There's a worm out there, a new one in the Win32/Stration family. You
can read about it here:
http://www3.ca.com/securityadvisor/virusinfo/virus.aspx?ID=58375
There's no new hate in yet another windows worm, of course.
This one mass-mails itself to e-mail addresses harvested from the
affected machine. It fakes the "from" address from a handful of domains.
One of these domains is mine. Still no new hate, because this domain
is a spam magnet. It is "niet.com", and "niet" is the dutch
equivalent of "not", sort of. It is often used by the dutch when
filling out web forms that require an e-mail address, and you end up
with addresses like "[email protected]" which means something like
"[email protected]". There are plenty of far more creative, in a not-
safe-for-work kinda way, expressions used in these made-up e-mail
addresses. There are two kinds of email coming in to the niet.com
mailserver: a small handful of confirmation messages ("click here to
confirm that this is indeed a valid email address so we can activate
your account") or far, far, far, far more frequently, email
newsletters by companies that don't believe in double-opt-in.
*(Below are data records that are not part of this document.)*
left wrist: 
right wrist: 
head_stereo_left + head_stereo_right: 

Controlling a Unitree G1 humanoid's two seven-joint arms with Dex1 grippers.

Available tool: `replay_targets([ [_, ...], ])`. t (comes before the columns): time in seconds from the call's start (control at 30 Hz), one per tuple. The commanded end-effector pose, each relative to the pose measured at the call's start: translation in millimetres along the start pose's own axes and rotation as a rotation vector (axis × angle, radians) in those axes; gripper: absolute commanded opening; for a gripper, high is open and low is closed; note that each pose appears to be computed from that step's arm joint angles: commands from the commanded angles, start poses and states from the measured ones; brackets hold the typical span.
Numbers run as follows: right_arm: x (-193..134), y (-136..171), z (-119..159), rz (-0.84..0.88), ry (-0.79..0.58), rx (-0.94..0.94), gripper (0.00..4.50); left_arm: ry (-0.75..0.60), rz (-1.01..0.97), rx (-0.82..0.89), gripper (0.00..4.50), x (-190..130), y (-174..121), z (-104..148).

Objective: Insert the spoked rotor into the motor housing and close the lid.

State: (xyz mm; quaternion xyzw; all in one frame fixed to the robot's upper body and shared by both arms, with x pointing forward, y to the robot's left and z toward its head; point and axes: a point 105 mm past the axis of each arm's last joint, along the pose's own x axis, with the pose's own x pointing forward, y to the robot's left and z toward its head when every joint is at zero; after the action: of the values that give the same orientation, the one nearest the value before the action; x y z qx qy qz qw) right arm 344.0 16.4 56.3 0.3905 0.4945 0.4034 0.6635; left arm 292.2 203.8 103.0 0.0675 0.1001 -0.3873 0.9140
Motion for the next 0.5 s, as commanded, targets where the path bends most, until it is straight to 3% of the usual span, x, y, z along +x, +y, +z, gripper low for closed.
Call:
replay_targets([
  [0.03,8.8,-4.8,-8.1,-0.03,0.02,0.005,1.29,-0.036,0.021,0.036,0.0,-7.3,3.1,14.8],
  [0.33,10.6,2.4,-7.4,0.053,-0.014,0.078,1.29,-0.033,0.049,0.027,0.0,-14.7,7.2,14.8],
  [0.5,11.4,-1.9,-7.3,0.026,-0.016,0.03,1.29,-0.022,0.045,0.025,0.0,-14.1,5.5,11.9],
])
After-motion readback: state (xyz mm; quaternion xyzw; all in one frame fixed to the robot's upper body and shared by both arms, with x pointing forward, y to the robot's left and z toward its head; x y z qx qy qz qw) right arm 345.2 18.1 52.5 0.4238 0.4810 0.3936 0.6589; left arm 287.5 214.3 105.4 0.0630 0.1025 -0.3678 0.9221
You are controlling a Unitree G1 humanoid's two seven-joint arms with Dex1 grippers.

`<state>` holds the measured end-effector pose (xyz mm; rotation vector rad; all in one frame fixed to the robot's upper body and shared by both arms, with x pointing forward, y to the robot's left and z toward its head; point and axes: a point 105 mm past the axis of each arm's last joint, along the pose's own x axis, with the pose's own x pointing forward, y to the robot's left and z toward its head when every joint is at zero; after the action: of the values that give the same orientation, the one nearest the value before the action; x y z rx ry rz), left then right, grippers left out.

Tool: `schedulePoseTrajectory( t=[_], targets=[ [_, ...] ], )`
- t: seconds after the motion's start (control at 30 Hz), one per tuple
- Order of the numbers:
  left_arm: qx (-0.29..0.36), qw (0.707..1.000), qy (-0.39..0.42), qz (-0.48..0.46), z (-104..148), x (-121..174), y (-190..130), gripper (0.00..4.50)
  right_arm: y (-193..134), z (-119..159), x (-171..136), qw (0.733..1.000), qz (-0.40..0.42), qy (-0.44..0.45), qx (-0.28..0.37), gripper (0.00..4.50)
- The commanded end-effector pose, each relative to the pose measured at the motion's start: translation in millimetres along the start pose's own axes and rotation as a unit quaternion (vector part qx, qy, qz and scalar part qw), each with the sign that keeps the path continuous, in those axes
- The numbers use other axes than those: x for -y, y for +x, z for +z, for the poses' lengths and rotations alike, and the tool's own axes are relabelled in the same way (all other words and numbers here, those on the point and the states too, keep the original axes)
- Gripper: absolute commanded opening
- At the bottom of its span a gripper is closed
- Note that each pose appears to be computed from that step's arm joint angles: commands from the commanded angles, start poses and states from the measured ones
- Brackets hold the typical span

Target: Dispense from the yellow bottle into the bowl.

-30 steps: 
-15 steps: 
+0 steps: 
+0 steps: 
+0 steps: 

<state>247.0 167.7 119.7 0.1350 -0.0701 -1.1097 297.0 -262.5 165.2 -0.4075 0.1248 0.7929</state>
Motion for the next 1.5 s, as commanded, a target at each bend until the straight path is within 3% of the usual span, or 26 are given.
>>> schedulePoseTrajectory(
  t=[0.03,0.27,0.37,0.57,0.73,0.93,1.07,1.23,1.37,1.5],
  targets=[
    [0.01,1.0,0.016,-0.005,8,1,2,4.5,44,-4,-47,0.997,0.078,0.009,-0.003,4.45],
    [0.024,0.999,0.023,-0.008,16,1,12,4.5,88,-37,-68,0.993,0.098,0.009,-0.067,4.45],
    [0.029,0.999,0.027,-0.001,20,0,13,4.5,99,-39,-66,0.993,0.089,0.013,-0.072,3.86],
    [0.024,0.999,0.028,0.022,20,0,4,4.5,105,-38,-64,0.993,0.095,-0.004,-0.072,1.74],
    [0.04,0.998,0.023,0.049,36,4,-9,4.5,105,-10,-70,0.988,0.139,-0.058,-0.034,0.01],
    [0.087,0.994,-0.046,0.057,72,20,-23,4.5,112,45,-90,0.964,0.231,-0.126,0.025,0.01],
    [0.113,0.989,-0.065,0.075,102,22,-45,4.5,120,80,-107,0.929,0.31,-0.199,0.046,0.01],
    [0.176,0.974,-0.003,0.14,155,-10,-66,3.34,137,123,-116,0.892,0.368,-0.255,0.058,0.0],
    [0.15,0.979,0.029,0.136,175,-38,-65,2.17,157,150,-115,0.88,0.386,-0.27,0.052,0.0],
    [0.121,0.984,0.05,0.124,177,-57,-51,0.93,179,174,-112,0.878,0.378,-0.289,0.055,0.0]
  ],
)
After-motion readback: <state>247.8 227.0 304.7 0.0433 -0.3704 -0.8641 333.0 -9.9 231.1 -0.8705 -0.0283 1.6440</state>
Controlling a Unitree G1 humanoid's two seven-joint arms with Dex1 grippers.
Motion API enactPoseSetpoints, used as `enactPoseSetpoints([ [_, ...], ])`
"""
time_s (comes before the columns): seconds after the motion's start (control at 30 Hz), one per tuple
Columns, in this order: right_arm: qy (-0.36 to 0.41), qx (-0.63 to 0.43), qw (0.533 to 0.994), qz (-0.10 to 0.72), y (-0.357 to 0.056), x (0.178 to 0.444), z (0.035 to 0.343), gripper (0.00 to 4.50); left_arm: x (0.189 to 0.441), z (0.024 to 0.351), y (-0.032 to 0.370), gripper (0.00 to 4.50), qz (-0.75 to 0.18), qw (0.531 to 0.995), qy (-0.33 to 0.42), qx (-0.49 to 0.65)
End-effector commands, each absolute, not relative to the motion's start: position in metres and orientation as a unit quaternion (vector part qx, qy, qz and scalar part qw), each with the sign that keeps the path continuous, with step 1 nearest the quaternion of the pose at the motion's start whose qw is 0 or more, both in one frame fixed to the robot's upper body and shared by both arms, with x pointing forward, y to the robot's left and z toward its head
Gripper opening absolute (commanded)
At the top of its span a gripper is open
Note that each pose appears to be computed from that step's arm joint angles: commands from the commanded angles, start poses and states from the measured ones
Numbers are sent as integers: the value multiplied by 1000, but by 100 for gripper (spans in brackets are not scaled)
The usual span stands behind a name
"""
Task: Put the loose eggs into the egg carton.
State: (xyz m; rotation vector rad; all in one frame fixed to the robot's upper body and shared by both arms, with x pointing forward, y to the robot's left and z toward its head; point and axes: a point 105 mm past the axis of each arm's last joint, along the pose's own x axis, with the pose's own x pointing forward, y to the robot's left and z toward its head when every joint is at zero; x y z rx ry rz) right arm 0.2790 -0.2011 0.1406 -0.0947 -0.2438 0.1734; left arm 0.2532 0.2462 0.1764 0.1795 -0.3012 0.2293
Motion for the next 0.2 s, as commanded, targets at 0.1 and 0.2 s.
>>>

So now this mail server is swamped with non-delivery reports. As we
all know there is anti-virus out there that knows that this virus
fakes the from line, and still insists in sending a non-delivery to
the from address. Some of them helpfully include the full virus.
This, too, is an old, well-known hate.
What really gets my goat this time around is that some of these mail
servers attempting to deliver these non-delivery reports are so mind-
boggingly stupid that:
1) they use the A record for "niet.com" from DNS to figure out where
to connect to, instead of the MX record.
2) they think the "513 relaying denied" they receive from the machine
pointed to by the A record is a temporary error, and will try again
and again and again. As in, giving me a six digit line count when I
grep for this error in my daily log files.
As to the idiots who wrote these mail servers, I'd like to get their
attention to the relevant RFC's, preferably by wrapping them around a
steel bar and applying it rectally.
I removed the A record for now, and the delivery attempts have died
down. I'll have to check the logs on the machine that is the MX to
see if these brain-dead mail servers use the MX record as a fall-back
attempt to deliver mail, but it would not surprise me. In the mean
time, the MX machine for the domain is so busy it gives "4xx too
busy" errors every now and then. Luckily it is serving only this
domain, and just accepts and stores everything. I'd hate to think
what it would go through if it also had to ran spamassassin or a
virus check on each incoming message.